_What this task involves_
The full set of entries below, restated word for word and stripped of images, is the expected result.

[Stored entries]
..........
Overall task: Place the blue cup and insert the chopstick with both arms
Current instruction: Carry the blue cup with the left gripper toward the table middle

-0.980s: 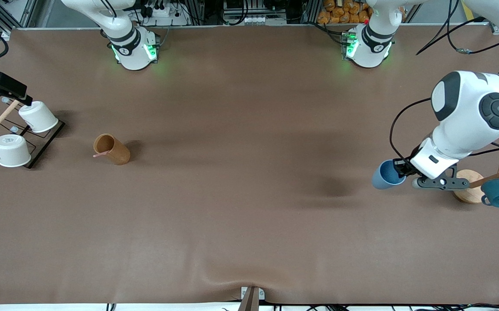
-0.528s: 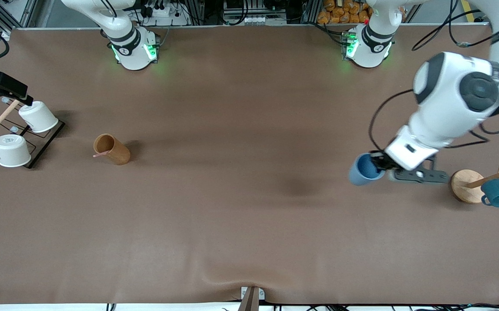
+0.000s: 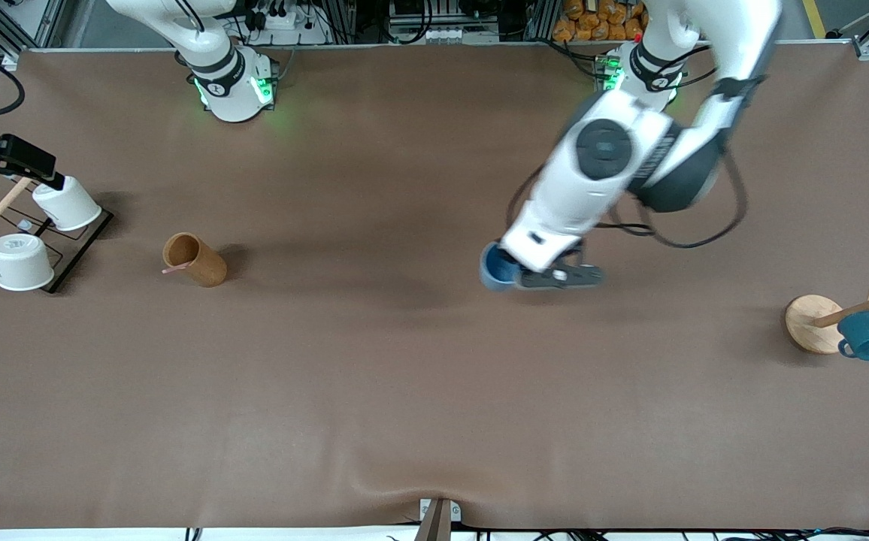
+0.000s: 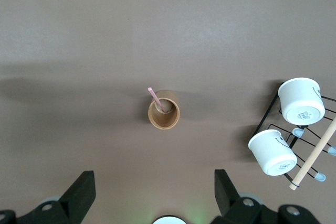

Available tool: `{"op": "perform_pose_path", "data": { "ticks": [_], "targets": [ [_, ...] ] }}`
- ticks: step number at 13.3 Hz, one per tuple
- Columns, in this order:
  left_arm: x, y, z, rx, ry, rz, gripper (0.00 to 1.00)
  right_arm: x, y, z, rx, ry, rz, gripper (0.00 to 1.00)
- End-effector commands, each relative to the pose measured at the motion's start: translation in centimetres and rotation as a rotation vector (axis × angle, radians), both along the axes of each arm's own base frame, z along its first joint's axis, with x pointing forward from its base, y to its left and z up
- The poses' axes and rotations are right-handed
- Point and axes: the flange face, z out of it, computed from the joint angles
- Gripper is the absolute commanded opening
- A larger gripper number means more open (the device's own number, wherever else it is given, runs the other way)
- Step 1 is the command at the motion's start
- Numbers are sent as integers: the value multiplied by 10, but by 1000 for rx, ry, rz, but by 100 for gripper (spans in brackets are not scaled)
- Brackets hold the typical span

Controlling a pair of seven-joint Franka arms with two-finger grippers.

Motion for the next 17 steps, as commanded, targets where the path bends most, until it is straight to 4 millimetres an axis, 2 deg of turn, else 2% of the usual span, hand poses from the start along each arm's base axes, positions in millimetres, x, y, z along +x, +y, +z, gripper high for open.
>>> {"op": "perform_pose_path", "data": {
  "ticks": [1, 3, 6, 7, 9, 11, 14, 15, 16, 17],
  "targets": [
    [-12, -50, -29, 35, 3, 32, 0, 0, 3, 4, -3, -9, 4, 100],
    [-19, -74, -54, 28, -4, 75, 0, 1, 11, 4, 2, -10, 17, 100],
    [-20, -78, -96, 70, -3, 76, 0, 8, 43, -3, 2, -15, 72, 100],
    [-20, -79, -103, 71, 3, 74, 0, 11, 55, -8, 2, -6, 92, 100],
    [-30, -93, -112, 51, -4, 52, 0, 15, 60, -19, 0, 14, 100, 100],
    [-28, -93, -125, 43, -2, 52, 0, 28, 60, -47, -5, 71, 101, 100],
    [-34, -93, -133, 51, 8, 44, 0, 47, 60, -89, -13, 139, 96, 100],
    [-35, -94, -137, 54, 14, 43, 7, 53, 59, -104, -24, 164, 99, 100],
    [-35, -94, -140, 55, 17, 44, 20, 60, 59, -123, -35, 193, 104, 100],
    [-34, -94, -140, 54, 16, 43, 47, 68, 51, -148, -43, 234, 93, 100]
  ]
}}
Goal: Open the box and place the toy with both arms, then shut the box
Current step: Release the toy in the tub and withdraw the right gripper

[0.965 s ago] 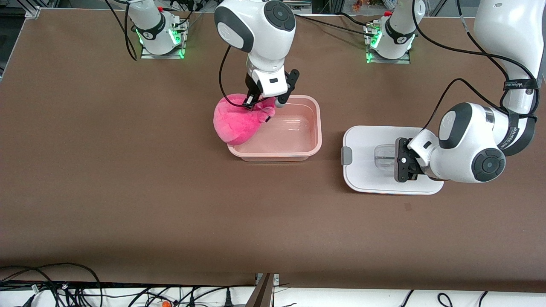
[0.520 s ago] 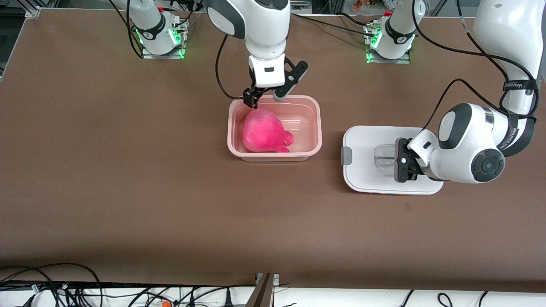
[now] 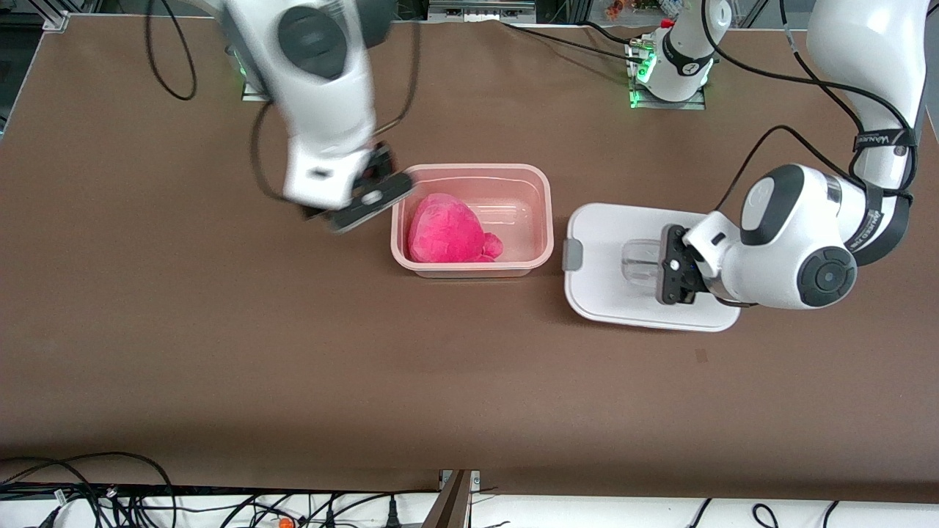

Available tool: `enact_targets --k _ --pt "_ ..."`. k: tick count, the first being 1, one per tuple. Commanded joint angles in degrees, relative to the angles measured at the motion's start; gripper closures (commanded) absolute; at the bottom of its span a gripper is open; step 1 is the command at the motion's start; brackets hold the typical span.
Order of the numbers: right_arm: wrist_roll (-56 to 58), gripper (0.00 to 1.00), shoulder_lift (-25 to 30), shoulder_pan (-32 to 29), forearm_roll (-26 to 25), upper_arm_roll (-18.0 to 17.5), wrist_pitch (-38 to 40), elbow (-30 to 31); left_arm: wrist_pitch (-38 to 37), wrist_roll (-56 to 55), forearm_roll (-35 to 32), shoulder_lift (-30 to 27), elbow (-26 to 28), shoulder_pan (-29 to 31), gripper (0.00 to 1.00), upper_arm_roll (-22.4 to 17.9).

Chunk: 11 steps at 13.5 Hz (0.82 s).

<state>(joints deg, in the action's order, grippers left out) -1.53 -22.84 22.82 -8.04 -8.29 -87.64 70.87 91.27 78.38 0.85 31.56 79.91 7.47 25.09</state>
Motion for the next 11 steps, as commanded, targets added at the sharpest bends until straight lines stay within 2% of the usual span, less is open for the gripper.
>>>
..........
_Written answer_
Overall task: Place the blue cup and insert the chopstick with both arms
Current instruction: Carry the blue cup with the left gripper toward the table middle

-0.980s: 
-0.528s: 
+0.000s: 
+0.000s: 

Available tool: `{"op": "perform_pose_path", "data": { "ticks": [_], "targets": [ [_, ...] ] }}`
- ticks: step number at 13.3 Hz, one per tuple
- Columns, in this order:
  left_arm: x, y, z, rx, ry, rz, gripper (0.00 to 1.00)
  right_arm: x, y, z, rx, ry, rz, gripper (0.00 to 1.00)
- End-effector commands, each relative to the pose measured at the motion's start: translation in centimetres and rotation as a rotation vector (axis × angle, radians), both along the axes of each arm's own base frame, z along its first joint's axis, with x pointing forward from its base, y to its left and z up
- The poses' axes and rotations are right-handed
- Point and axes: the flange face, z out of it, computed from the joint angles
- Gripper is the absolute commanded opening
- A larger gripper number means more open (the device's own number, wherever else it is given, runs the other way)
- Step 1 is the command at the motion's start
- Numbers are sent as integers: the value multiplied by 10, but by 1000 for rx, ry, rz, but by 100 for gripper (spans in brackets are not scaled)
- Brackets hold the typical span

Controlling a pair of seven-joint Franka arms with two-finger grippers.

Motion for the next 17 steps, as commanded, targets where the path bends most, until it is straight to 4 millimetres an axis, 2 deg of turn, else 2% of the usual span, hand poses from the start along each arm's base axes, positions in millimetres, x, y, z along +x, +y, +z, gripper high for open.
>>> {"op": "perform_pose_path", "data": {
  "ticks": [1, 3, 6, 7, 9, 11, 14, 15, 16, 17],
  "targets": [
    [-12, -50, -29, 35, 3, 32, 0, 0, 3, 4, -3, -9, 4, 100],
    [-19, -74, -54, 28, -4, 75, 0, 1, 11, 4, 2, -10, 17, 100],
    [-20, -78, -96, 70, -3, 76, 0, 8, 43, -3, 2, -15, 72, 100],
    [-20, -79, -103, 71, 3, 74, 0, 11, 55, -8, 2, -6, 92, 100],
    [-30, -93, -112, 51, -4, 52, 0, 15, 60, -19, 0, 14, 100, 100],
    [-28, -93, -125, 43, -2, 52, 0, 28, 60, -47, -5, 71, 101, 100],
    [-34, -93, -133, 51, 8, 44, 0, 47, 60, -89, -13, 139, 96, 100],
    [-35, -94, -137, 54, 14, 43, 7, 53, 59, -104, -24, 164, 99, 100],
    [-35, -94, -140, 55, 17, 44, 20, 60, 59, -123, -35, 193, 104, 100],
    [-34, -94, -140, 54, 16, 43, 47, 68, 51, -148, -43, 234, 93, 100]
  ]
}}
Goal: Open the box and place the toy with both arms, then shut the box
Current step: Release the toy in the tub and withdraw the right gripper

[0.965 s ago] 
[0.520 s ago] 
[now] 

Available tool: `enact_targets --k _ --pt "_ ..."`. k: tick count, the first being 1, one per tuple. Commanded joint angles in degrees, relative to the angles measured at the motion's start; gripper closures (commanded) absolute; at the bottom of its span a gripper is open; step 1 is the command at the motion's start; brackets hold the typical span.
Order of the numbers: right_arm: wrist_roll (-56 to 58), gripper (0.00 to 1.00), shoulder_lift (-25 to 30), shoulder_pan (-32 to 29), forearm_roll (-26 to 25), upper_arm_roll (-18.0 to 17.5), wrist_pitch (-38 to 40), elbow (-30 to 31); left_arm: wrist_pitch (-38 to 37), wrist_roll (-56 to 55), forearm_roll (-35 to 32), shoulder_lift (-30 to 27), elbow (-26 to 28), shoulder_pan (-29 to 31), gripper (0.00 to 1.00), upper_arm_roll (-22.4 to 17.9).

Chunk: 11 steps at 13.5 Hz (0.82 s).

<state>(joints deg, in the action's order, grippers left out) -1.53 -22.84 22.82 -8.04 -8.29 -87.64 70.87 91.27 78.38 0.85 31.56 79.91 7.47 25.09</state>
Motion for the next 11 steps, as commanded, targets added at the sharpest bends until straight lines stay within 2% of the usual span, less is open for the gripper.
>>>

No more output is expected.